Und nach wie vor bestehe die Kommission auf einer Änderung von "vernachlässigbarer Exposition" zu "vernachlässigbarem Risiko" - die Kommission führt wissenschaftliche Gründe ins Feld, doch die Einführung eines neuen Regulierungsprozesses ist vor allem eine politische Entscheidung.

Aufgrund des Widerstands vieler Mitgliedsstaaten hat die EU-Kommission den neuen Vorschlag nicht zur Abstimmung vorgelegt. Weitere Vorschläge werden folgen.
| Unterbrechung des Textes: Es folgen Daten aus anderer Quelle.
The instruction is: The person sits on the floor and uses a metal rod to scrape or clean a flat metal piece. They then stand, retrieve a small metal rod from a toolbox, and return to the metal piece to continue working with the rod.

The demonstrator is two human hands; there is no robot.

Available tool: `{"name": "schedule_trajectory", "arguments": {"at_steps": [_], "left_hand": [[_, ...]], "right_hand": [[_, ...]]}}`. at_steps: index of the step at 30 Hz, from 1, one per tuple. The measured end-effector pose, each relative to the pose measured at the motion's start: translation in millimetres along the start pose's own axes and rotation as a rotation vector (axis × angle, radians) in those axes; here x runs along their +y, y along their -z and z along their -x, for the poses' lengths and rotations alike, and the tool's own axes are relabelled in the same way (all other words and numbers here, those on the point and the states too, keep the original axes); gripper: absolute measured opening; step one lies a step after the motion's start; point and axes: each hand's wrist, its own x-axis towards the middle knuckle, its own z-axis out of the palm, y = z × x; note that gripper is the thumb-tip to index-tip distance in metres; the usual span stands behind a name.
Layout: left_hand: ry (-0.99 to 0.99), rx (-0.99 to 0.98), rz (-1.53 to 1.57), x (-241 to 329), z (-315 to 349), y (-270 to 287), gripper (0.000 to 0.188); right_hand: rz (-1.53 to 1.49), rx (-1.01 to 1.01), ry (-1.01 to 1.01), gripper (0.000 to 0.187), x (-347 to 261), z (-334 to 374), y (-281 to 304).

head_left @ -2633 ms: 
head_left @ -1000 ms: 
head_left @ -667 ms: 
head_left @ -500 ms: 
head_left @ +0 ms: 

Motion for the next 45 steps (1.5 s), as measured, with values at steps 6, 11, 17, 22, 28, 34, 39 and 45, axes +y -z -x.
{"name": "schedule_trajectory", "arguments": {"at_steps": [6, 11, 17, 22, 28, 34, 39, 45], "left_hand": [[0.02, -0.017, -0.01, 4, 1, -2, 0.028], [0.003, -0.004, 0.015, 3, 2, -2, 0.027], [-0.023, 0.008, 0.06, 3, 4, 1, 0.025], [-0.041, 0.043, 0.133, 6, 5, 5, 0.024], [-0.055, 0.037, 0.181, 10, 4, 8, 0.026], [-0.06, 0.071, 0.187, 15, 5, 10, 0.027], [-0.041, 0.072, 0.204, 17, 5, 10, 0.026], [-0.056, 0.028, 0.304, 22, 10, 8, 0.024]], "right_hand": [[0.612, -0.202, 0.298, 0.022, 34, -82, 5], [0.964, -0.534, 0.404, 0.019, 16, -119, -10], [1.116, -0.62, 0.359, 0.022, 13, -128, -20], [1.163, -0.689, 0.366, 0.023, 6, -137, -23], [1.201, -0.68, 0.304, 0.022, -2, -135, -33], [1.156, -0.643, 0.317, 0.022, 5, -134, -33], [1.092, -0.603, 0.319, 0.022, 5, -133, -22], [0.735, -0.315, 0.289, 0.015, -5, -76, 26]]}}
Das Herbizid Atrazin wird zur Unkrautbekämpfung beim Mais- und Zuckerrohranbau sowie auf Golfplätzen und auf anderen Rasenflächen eingesetzt. Bild: Bernd Schröder

Aufgrund hoher Grundwasserwerte wurde seine Verwendung in der EU 2004 verboten. In den USA ist es nach wie vor im Einsatz, der jährliche Austrag liegt in der Größenordnung von 30.000 Tonnen. Atrazin ist damit das am zweithäufigsten genutzte Herbizid in den Vereinigten Staaten. Seine verbreitete Verwendung wird als eine der möglichen Ursachen für den weltweiten Rückgang der Populationen verschiedenster Amphibienarten diskutiert.

Die US-Umweltbehörde EPA hält an ihrer Einschätzung fest, dass das umstrittene Pflanzenschutzmittel sicher ist. Eine vom Hersteller Syngenta gesponserte Studie kam 2014 zum Schluss, dass die Qualität der meisten bis dahin veröffentlichte Daten keine Rückschlüsse über eine Verbindung von Atrazin mit Problemen bei der Fortpflanzung zuließen.